We have so many examples of older people, well into their 90s, who have a driver in their mid to late 20s who picks them up every month, and a great friendship has developed.
But also, of course, friendships develop within the group of older guests themselves. We launched a new group recently, and two of the ladies in the group started talking and realised that they had actually known each other when they were in their 20s. Sadly, they’d lost contact, but thanks to the tea party, a friendship that was around probably 60 years ago has started again.
We have a higher number of older ladies attending our tea parties than men, and it can be a challenge sometimes to attract older men. I think it’s the fact that often, older men feel more reluctant to ask for help. They often feel that maybe they need to just get on with things. But I have to say, when an older gentleman does go along to a tea party, he’s spoiled rotten.
You have also held some tea parties at GP surgeries – has that broadened your reach?
Yes, this is a relatively new approach for us. GPs are an excellent source of referrals for Contact the Elderly – quite often an older person will book an appointment with a GP because they’re really looking for somebody to talk to.
Two years ago, a GP practice approached us and said, “Look, we’ve got quite a lot of older patients. What about if we were to host something here?” The GPs and staff get involved and put out tables with lovely tablecloths.

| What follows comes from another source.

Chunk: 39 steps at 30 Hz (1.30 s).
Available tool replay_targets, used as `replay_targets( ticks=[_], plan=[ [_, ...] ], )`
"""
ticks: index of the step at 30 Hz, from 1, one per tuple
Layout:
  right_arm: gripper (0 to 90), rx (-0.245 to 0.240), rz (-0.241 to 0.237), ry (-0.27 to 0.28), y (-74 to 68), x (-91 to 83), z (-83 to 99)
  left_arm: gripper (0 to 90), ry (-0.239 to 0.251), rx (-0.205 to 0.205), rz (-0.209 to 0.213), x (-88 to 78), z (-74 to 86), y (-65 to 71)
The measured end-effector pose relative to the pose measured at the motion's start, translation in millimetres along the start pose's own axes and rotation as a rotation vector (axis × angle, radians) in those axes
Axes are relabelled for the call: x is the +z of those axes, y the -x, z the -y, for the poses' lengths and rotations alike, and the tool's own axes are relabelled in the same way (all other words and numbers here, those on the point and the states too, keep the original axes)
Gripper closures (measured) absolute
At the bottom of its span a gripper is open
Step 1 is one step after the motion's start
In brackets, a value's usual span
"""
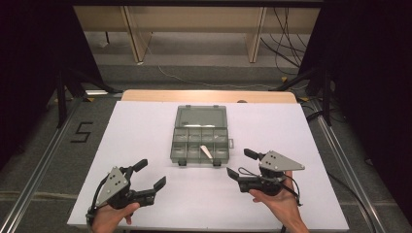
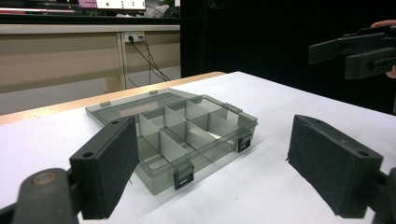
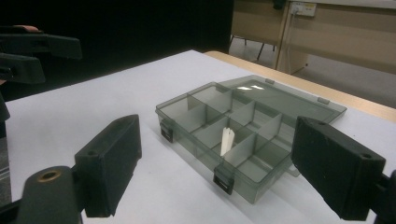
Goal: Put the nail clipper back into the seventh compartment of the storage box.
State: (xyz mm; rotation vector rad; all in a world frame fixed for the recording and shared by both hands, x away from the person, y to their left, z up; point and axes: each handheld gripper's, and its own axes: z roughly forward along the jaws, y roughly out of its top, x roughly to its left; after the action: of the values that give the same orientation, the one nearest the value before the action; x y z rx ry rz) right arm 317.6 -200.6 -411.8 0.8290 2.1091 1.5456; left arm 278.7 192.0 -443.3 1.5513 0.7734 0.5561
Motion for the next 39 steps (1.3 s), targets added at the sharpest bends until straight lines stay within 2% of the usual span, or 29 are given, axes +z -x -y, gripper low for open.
replay_targets(
  ticks=[2,7,9,11,14,16,18,19,21,22,24,25,30,32,34,36,37,39],
  plan=[
    [17.4,0.009,-0.013,0.002,-0.2,-0.8,1.9,15.8,0.001,0.000,0.001,-0.1,0.0,0.2],
    [17.2,0.009,-0.005,0.013,-1.6,-2.5,6.2,15.8,0.002,0.003,0.002,-0.4,-0.2,0.7],
    [17.1,0.008,0.004,0.001,-2.3,-5.1,7.0,15.8,0.001,0.003,0.002,-0.6,-0.2,0.9],
    [16.6,0.011,0.017,0.016,-3.1,-5.4,8.5,15.8,0.001,0.003,0.002,-0.7,-0.1,0.9],
    [16.4,0.003,0.018,0.024,-3.1,-7.2,10.3,15.8,-0.001,0.005,0.003,-0.8,0.0,1.0],
    [16.4,0.022,0.007,0.026,-4.8,-8.5,11.4,15.8,0.000,0.004,0.004,-0.7,0.1,1.2],
    [16.4,0.018,0.014,0.022,-5.5,-10.7,11.7,15.8,-0.001,0.006,0.005,-0.6,0.2,1.2],
    [16.4,0.022,0.002,0.027,-6.0,-11.2,12.1,15.8,-0.003,0.007,0.005,-0.6,0.2,1.3],
    [16.3,0.019,0.020,0.034,-6.9,-13.4,12.9,15.8,-0.003,0.007,0.006,-0.5,0.3,1.4],
    [16.3,0.022,0.013,0.027,-7.1,-14.9,13.3,15.8,-0.004,0.007,0.007,-0.5,0.3,1.4],
    [16.2,0.030,0.010,0.055,-7.6,-15.0,15.1,15.8,0.003,0.005,0.012,0.4,0.7,1.4],
    [16.2,0.016,0.016,0.045,-7.2,-16.5,15.3,15.8,0.002,0.005,0.012,0.5,0.8,1.5],
    [16.1,0.039,0.018,0.041,-7.7,-21.5,19.1,15.8,-0.004,0.003,0.009,0.3,0.6,2.0],
    [16.1,0.021,0.030,0.044,-6.8,-22.9,20.4,15.8,-0.004,0.003,0.009,0.3,0.6,2.1],
    [16.1,0.037,0.036,0.044,-8.0,-24.4,21.5,15.8,-0.004,0.006,0.009,0.3,0.5,2.2],
    [16.1,0.024,0.025,0.047,-7.0,-25.3,21.7,15.8,-0.006,0.005,0.008,0.6,0.7,2.1],
    [16.0,0.025,0.022,0.066,-6.5,-24.6,22.0,15.8,-0.007,0.006,0.008,0.8,0.8,2.0],
    [16.0,0.026,0.037,0.057,-6.4,-26.5,21.5,15.8,-0.009,0.007,0.009,1.0,1.0,2.1]
  ],
)
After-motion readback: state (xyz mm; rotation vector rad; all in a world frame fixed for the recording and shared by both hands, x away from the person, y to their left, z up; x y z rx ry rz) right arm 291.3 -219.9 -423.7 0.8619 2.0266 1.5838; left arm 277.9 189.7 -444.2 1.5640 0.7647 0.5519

The feedback, not only from the GPs but from the older guests, was so positive that we have started to launch more GP groups in different parts of the UK. We’ve got around 15 GP practice groups around the country at the moment, and it’s something that we’re continuing to develop.
How do people find out about Contact the Elderly?
It’s a variety of ways. We work closely with other organisations who work with and support older people such as Age UK, The Silver Line and the Campaign to End Loneliness. Cross-referring is important, and we get an awful lot of people referred to us from other agencies, charities and Social Services.
As I mentioned, we see quite a lot more referrals coming from GP practices these days too, but importantly also from friends and family, and that’s why it’s important that awareness of Contact the Elderly is out there.